扭曲缠绕的古藤,盘绕着一柄锋锐无匹的利剑!那纹路的每一道弧线,每一个转折,都透着一股古老而森冷的家族威仪!
萧承烨的呼吸,在看清那纹路的瞬间,凝滞了!
这纹路…他至死都不会忘记!
就在不久之前,在澄心阁那场血腥的闹剧里,在李德全呈上的玄漆托盘上,那支淬着幽蓝剧毒、作为“铁证”的金簪——它的簪尾,环绕着镶嵌蓝宝石的底座,就镌刻着与眼前这半枚染血鱼符上…一模一样的、分毫不差的阴刻纹路!
柳家的族徽!
那个被他亲手扳倒、柳相下狱的柳家!
这半枚染血的鱼符…这被遗弃在云湛密室石榻上的东西…其上赫然烙印着柳家独有的徽记!这绝非巧合!这是**裸的、不容辩驳的铁证!

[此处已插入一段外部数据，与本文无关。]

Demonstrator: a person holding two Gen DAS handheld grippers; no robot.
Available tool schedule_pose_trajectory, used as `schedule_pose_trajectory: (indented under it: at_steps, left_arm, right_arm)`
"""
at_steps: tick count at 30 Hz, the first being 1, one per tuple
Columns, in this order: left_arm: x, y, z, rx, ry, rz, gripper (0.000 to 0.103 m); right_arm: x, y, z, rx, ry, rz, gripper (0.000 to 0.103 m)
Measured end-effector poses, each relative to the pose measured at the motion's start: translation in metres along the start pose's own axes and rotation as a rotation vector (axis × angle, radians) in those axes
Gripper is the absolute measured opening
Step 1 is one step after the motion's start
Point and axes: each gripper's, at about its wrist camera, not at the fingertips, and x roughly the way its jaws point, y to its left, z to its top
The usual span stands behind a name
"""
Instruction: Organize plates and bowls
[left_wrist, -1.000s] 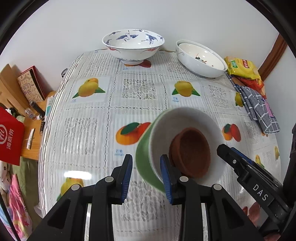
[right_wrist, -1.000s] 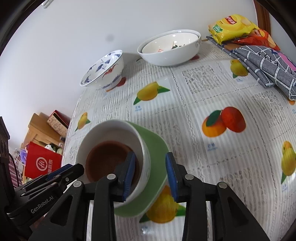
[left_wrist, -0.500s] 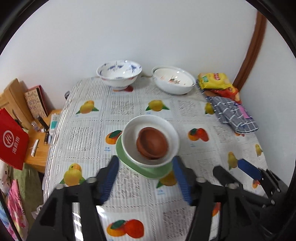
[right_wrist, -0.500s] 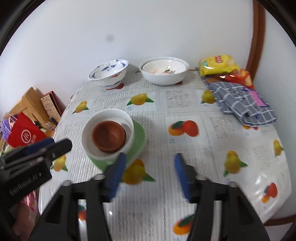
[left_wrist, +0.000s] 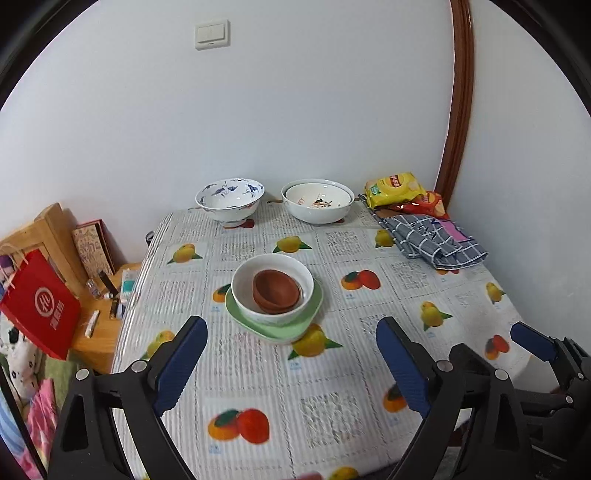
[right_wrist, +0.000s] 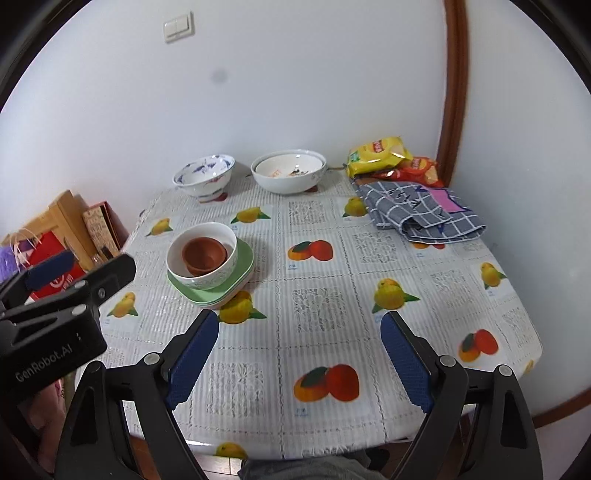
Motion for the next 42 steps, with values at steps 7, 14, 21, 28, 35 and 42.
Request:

柳家!柳如雪!他们竟然真的…与前朝余孽云湛暗中勾结!
巨大的震怒如同冰封的火山,在萧承烨胸腔里轰然爆发!冰冷的岩浆瞬间冲垮了最后一丝因林晚夕那非人力量而产生的疑虑!所有的线索在这一刻被彻底贯通、焊死!
柳如雪在宫中的跋扈构陷,那场漏洞百出却险些致命的刺杀,李德全精妙的栽赃嫁祸…这一切的背后,都站着云湛这只来自前朝的、操控一切的黑手!而柳家,便是他埋藏在朝堂与后宫最深的一枚毒钉!他们的目标,从来就不只是林晚夕这个所谓的“药引”,而是借她搅乱深宫,离间帝心,最终…颠覆他的江山!

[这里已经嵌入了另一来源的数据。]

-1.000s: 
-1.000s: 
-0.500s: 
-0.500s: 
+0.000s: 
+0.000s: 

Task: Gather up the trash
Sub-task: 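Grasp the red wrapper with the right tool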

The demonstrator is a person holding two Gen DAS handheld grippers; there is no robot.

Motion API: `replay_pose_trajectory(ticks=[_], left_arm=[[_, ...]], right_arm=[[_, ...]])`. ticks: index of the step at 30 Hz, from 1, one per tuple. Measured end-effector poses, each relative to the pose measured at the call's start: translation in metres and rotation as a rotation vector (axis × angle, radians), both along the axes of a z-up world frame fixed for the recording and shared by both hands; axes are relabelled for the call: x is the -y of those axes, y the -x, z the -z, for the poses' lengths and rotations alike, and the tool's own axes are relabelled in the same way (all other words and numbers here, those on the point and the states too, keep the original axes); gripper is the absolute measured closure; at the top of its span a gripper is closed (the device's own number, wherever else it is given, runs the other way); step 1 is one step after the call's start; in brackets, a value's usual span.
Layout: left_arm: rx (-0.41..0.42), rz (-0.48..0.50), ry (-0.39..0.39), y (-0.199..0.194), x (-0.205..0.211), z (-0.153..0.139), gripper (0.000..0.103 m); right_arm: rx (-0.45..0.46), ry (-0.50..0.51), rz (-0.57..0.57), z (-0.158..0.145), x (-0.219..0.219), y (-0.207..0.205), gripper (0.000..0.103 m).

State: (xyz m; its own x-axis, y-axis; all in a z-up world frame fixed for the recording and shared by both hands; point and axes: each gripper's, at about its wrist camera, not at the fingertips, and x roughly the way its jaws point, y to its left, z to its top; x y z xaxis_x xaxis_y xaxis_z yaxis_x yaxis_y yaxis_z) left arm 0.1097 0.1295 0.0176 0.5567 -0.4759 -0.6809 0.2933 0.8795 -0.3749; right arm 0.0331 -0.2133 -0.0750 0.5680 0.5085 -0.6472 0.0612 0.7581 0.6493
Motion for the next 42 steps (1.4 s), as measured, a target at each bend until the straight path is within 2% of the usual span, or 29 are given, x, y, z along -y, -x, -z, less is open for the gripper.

“好…好一个柳家!好一个柳如雪!” 萧承烨的声音低沉地响起,每一个字都像是从万载玄冰中凿出,带着刺骨的寒意和碾碎一切的杀意。他缓缓伸出手,这一次,不再是谨慎的试探,而是带着一种宣判般的决绝,一把抓起了那半枚染血的鎏金鱼符!
冰冷的金属触感混合着干涸血渍的粘腻,如同握住了一条毒蛇的尸体。柳家族徽的纹路清晰地硌在他的掌心,如同最恶毒的嘲讽。
他猛地攥紧!坚硬的鱼符边缘深深陷入掌心皮肉,带来清晰的刺痛,却远不及心头那被愚弄、被背叛的滔天怒火!
“传旨!” 帝王的声音如同九天惊雷,瞬间撕裂了紫宸殿的死寂,裹挟着足以冻结灵魂的森然杀意,轰然炸响:
“柳氏女如雪!勾结前朝余孽,构陷宫嫔,谋刺御前,罪证确凿!其行恶毒,其心当诛!着即——”
萧承烨的声音陡然拔高,带着一种不容置疑的、将一切打入深渊的冷酷:
“褫夺贵妃封号,废为庶人!”
“尸身…拖出瑶华宫!”
“挫骨——扬灰!”
“以儆效尤!!!”
“挫骨扬灰”四字,如同四把淬了剧毒的冰锥,狠狠钉入了殿内每一个角落!空气仿佛都被这极致的酷刑寒意冻结!